‘Geographic lottery’ to access maternity care
A leading patient group made the claim after a wide-reaching investigation into Savita Halappanavar’s death.
Among the issues raised in the Health Information Quality Authority (Hiqa) report is that the health watchdog cannot stand over claims that the country’s 19 maternity units are safe for patients.
Hitting out at Ms Halappanavar’s sub-standard treatment, the Association for Improvements in the Maternity Services Ireland spokeswoman Krysia Lynch said the case is indicative of system-wide problems.
“The findings of the Hiqa report indicate a failure at all strata of responsibility to provide basic levels of adequate and appropriate care to Savita which would have saved her life,” said Ms Lynch.
“What is also of grave concern is the number of failures at national level identified in the report, including timely access to maternity services, inadequate staffing levels for safe care, a maternity care model that hasn’t been revised in 59 years and a lack of accountability and governance.
“The 2007 ‘safer childbirth’ document recommends midwife-to-woman staffing levels are never to exceed 1:28 for low risk women and 1:25 for high- risk women, in order to ensure women are safely looked after and not left alone in labour.
“Irish ratios drastically exceed these recommendations and were seen to be contributing factors into the deaths of Tania McCabe, Bimbo Onanuga, and now Savita Halappanavar.
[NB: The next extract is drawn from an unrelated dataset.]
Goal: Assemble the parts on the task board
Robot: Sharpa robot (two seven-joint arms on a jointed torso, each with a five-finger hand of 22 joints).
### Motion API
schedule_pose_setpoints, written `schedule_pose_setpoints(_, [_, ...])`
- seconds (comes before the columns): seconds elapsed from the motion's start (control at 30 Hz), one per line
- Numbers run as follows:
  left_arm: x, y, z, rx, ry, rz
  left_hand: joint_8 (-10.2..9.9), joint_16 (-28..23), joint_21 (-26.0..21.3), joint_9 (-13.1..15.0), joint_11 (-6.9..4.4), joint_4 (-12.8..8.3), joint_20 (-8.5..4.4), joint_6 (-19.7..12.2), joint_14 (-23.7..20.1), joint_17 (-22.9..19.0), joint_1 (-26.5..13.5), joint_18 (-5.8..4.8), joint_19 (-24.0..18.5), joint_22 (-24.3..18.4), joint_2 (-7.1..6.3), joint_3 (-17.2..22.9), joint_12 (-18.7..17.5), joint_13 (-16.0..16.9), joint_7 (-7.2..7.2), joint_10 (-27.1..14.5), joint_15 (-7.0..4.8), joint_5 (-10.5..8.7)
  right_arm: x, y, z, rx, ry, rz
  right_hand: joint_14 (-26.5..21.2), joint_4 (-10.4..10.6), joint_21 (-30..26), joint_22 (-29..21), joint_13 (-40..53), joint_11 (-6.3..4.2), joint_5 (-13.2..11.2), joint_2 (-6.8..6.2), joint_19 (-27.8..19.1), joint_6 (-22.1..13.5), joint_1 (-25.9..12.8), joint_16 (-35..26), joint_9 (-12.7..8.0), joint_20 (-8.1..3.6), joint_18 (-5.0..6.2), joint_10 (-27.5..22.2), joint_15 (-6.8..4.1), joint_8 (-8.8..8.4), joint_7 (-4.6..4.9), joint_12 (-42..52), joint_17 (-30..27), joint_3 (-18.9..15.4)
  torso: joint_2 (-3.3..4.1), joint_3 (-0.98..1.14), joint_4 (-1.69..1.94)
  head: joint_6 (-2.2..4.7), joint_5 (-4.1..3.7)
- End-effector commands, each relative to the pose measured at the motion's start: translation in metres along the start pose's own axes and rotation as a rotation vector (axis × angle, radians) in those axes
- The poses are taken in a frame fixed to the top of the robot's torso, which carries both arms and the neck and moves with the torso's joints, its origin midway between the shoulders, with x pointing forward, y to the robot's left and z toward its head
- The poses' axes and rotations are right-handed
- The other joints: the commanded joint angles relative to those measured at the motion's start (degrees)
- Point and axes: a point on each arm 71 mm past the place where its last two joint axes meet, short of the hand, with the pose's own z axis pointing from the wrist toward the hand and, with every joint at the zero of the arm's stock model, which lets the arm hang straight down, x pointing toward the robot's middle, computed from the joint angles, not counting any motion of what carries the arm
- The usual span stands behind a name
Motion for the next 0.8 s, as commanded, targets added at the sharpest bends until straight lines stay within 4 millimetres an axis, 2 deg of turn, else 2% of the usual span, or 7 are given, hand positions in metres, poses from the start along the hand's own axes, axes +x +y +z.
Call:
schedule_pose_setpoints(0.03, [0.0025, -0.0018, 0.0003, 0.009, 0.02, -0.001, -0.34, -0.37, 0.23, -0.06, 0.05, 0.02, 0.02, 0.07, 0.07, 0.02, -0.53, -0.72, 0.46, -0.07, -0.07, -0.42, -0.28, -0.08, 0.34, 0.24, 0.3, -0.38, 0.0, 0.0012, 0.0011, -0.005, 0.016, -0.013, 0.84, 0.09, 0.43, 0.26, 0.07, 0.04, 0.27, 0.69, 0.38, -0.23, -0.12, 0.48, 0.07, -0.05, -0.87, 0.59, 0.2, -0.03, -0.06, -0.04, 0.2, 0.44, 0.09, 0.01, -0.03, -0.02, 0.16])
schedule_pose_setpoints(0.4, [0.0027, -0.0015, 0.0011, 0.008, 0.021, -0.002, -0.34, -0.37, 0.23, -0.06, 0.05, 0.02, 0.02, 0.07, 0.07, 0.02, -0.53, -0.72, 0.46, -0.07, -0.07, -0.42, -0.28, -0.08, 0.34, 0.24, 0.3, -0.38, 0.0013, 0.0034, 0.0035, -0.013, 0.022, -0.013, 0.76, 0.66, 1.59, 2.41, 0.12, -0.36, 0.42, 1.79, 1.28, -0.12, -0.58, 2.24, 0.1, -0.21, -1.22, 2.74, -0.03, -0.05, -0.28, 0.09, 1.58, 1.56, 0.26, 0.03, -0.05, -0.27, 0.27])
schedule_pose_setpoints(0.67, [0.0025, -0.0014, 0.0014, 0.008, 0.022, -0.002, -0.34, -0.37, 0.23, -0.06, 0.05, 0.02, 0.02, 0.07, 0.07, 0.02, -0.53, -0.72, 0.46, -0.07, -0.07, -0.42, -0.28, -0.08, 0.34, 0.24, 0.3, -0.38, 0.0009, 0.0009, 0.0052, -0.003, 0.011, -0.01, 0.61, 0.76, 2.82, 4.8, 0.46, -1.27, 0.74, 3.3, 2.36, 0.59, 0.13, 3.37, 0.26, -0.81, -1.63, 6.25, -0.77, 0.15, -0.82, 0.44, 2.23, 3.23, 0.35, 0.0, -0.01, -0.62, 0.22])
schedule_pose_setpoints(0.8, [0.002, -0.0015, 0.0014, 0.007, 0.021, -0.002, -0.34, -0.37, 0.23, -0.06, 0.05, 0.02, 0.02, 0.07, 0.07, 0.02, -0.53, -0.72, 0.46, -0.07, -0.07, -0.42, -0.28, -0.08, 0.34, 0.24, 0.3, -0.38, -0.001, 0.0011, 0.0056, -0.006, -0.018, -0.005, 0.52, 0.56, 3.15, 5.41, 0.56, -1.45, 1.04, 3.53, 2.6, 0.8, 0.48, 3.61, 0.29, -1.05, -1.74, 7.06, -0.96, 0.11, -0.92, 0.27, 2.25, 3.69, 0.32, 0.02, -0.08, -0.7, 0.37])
“Regional variations in obstetric interventions across Ireland essentially present women with a geographic lottery in terms of their maternity care. There is no standardised care. Ireland purports to be one of the safest countries to have a baby, yet these incidents of gross neglect continue.
“[We are] a nation of numerous reports and recommendations. Report after report after report come to the same conclusion, with absolutely no preventative action.”
The comment came as Hiqa confirmed to the Irish Examiner two vital guidelines University Hospital Galway failed to meet during Savita Halappanavar’s care were specifically put in place at the facility to prevent this exact tragedy from recurring.
On Wednesday, Hiqa said just six out of 19 maternity services implemented vital HSE reforms linked to the 2007 death of Tania McCabe, who, like Ms Halappanavar, died from sepsis after her membranes ruptured.
University Hospital Galway was one of eight facilities which put in place some of the guidelines — including the two above — to prevent a repeat of the 2007 tragedy. However, the life-saving rules were not followed when they mattered most — contributing to Ms Halappanavar’s death.
In addition to the failed reforms, HIQA said 13 of the country’s 19 maternity services have no high-dependency beds, while none has a critical care bed.
Health Minister James Reilly is setting up a maternity services review, as requested by Hiqa.